Would my loyal users be just as loyal if I didn't have the loyalty app?
Ever wondered about that? I certainly did.
My clients usually reach out a few months after the initial rush of excitement is over. “Our loyalty program is launched! It was a complete success – look at all those tens of thousands of app downloads! Look at all of those welcome offers claimed! Look at all those transactions we are tracking for everybody! It’s great isn’t it? Right? We are doing great? Right?” Absolutely. But gradually, a few months post-launch, the questions start creeping up. Are these loyal users generating incremental visits – or is it that the people that are likely to sign up for a loyalty app are generally more likely to show up more often and spend more anyway? And now that we know every single thing they ordered and when they ordered it… how does that help us get them to order more? For the marketing executives selling the CEO and the Board on the program and then leading the program implementation these are very important questions. They point to the ROI of a program that can easily cost 100K+ per year in just vendor fees for a chain of 50 locations, not including the food cost associated with promotions or the cost of a program analyst (and extra headcount in marketing). Is this program generating the ROI? Can it prove it’s worth? The metrics coming off the vendor’s dashboard look convincing at the first glance, however they really don’t show the reality of how the things would have been if the program wasn’t there. That’s why, when my clients start facing internal questioning on the ROI of the program, I recommend to start with running controlled experiments. For the first experiment, I find a handful of locations that have a much lower than average penetration of loyalty users. Ideally those locations should be geographically and demographically similar – no major differences in seasonality or other external circumstances that may affect the outcome of the experiment. (If it’s impossible to get a cluster like that I work diligently to understand and quantify the impact of those differences: for example, if one of the locations is in a university town and big chunk of the student population disappears at the end of the school year, we have to account for the seasonal drop.)
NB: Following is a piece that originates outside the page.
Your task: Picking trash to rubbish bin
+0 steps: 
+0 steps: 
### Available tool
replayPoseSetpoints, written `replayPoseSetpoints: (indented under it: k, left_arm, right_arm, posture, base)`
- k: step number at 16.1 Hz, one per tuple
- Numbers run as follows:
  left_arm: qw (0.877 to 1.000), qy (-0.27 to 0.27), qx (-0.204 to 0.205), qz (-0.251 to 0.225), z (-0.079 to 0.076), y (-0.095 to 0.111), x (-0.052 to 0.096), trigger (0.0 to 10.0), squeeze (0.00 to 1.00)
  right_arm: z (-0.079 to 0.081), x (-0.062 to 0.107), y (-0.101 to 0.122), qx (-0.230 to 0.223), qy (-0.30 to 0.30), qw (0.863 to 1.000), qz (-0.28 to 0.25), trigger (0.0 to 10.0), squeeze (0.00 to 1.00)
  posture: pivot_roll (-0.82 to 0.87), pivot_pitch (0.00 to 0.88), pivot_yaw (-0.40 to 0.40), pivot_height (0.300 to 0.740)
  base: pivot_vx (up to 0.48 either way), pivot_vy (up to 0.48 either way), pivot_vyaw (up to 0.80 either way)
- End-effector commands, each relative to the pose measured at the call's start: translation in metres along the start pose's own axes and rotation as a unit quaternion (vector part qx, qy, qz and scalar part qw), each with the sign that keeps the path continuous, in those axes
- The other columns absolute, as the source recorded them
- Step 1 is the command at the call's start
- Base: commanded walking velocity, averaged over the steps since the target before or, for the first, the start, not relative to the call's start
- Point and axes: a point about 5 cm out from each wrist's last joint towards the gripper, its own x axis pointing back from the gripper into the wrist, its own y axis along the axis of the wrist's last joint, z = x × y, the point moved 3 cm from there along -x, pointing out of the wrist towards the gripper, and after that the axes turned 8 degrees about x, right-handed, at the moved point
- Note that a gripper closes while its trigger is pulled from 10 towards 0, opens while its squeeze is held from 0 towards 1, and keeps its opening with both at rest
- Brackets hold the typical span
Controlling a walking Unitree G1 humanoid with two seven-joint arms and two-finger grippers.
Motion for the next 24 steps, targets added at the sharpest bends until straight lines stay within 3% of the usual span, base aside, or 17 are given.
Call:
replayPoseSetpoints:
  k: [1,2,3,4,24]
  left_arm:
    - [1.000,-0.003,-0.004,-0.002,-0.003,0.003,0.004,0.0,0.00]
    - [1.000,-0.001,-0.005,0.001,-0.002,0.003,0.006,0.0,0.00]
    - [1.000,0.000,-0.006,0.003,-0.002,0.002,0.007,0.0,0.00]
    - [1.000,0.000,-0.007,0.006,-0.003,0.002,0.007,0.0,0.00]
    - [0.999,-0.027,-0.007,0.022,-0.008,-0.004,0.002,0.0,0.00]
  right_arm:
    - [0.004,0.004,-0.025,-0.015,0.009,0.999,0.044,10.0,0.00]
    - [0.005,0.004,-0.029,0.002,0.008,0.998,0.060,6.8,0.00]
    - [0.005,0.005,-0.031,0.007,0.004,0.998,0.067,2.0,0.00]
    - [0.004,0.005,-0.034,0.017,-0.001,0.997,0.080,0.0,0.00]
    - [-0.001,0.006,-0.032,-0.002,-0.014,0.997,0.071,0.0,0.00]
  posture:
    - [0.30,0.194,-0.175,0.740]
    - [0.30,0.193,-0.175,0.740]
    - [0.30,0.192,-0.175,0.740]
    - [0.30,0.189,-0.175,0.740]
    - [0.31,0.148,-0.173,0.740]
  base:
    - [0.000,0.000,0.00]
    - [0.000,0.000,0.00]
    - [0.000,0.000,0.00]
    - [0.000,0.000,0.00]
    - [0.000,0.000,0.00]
Next, I assign half of the locations to the test group. In those locations, we go all out on promoting the loyalty program. Cashiers and waiters are trained to mention it to everyone walking through the door; we run contests (carefully designed – we don’t want fake sign ons!) among the staff to get more app downloads. We print a standing banner by the cash register. We put table tents on every table. We run hyper-targeted local social ads to promote the app. We do paid sponsored search on mobile devices for anyone searching for us (or our direct competitors) in the target geography pointing the person to the app download. We do this for long enough to see the rate of sign ups in the test stores increase substantially over the control. How substantially? At least 25% more. Ideally 50%. Yep, it’s completely possible to get to 50% with a little focus on sign ups. Now, it’s time for a little more patience. We wait for at least one, but better two typical frequency cycles. If our pancake parlor sees a typical repeat visit among the regulars 1x per week, we wait at least 2, ideally 3 weeks. If our sandwich shop on the ground floor of an office building sees a typical repeat visit 2x per week by the regulars, we wait the same 2 weeks. If our themed diner brings the regulars back every month or so, we wait two to three months. It’s worth it. Once the wait is over I compare the sales and guest counts between the test and control, and know exactly how much lift can be attributed to the exposure to loyalty program over a typical frequency cycle. (Don’t want to wait? Want to preview the answer? Here is a hint: identify comparable locations with low and high loyalty penetration and run the historical comparison. It works almost as well, as long as you have a strong knowledge of each locations’ performance anomalies over the periods you are comparing. A couple of big storms or a local parade can throw the answers out of whack). Just like that, the indisputable answer is here: the only difference between the locations is the percentage of loyalty users among overall transactions. Take those findings, present them with just one well designed slide. Voila! We’ve proven the baseline impact of your loyalty program. Have you done these experiments with your brand? Were you convinced by the outcomes? Did your C-suite execs buy your answers? I’d love to hear about your experience!